A complete, exact copy of the data is the required answer.

_ _ _

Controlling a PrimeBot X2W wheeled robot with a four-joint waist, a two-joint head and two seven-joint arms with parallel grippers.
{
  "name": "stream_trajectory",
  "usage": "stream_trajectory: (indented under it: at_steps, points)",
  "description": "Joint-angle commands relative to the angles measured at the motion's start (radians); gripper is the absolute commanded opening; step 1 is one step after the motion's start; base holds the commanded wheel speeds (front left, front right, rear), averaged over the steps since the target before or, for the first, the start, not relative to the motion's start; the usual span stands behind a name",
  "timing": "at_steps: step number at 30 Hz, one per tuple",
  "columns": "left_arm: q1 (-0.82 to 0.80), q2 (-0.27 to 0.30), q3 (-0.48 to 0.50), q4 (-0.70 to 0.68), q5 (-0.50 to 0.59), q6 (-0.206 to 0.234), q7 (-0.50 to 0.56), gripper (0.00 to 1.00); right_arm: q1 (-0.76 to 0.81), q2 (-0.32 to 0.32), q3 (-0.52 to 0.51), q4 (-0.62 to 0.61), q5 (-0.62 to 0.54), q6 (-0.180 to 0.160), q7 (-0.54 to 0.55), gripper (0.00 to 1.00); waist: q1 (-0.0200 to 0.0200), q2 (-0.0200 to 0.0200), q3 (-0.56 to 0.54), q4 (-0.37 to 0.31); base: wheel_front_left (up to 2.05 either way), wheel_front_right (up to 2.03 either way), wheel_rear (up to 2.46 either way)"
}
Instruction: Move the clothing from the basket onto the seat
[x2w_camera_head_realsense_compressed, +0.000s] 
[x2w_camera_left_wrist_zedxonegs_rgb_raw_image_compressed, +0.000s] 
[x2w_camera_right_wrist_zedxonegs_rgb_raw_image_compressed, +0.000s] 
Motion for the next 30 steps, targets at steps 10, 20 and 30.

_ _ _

Output for this exercise:
Controlling a PrimeBot X2W wheeled robot with a four-joint waist, a two-joint head and two seven-joint arms with parallel grippers.
{
  "name": "stream_trajectory",
  "usage": "stream_trajectory: (indented under it: at_steps, points)",
  "description": "Joint-angle commands relative to the angles measured at the motion's start (radians); gripper is the absolute commanded opening; step 1 is one step after the motion's start; base holds the commanded wheel speeds (front left, front right, rear), averaged over the steps since the target before or, for the first, the start, not relative to the motion's start; the usual span stands behind a name",
  "timing": "at_steps: step number at 30 Hz, one per tuple",
  "columns": "left_arm: q1 (-0.82 to 0.80), q2 (-0.27 to 0.30), q3 (-0.48 to 0.50), q4 (-0.70 to 0.68), q5 (-0.50 to 0.59), q6 (-0.206 to 0.234), q7 (-0.50 to 0.56), gripper (0.00 to 1.00); right_arm: q1 (-0.76 to 0.81), q2 (-0.32 to 0.32), q3 (-0.52 to 0.51), q4 (-0.62 to 0.61), q5 (-0.62 to 0.54), q6 (-0.180 to 0.160), q7 (-0.54 to 0.55), gripper (0.00 to 1.00); waist: q1 (-0.0200 to 0.0200), q2 (-0.0200 to 0.0200), q3 (-0.56 to 0.54), q4 (-0.37 to 0.31); base: wheel_front_left (up to 2.05 either way), wheel_front_right (up to 2.03 either way), wheel_rear (up to 2.46 either way)"
}
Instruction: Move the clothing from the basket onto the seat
[x2w_camera_head_realsense_compressed, +0.000s] 
[x2w_camera_left_wrist_zedxonegs_rgb_raw_image_compressed, +0.000s] 
[x2w_camera_right_wrist_zedxonegs_rgb_raw_image_compressed, +0.000s] 
Motion for the next 30 steps, targets at steps 10, 20 and 30.

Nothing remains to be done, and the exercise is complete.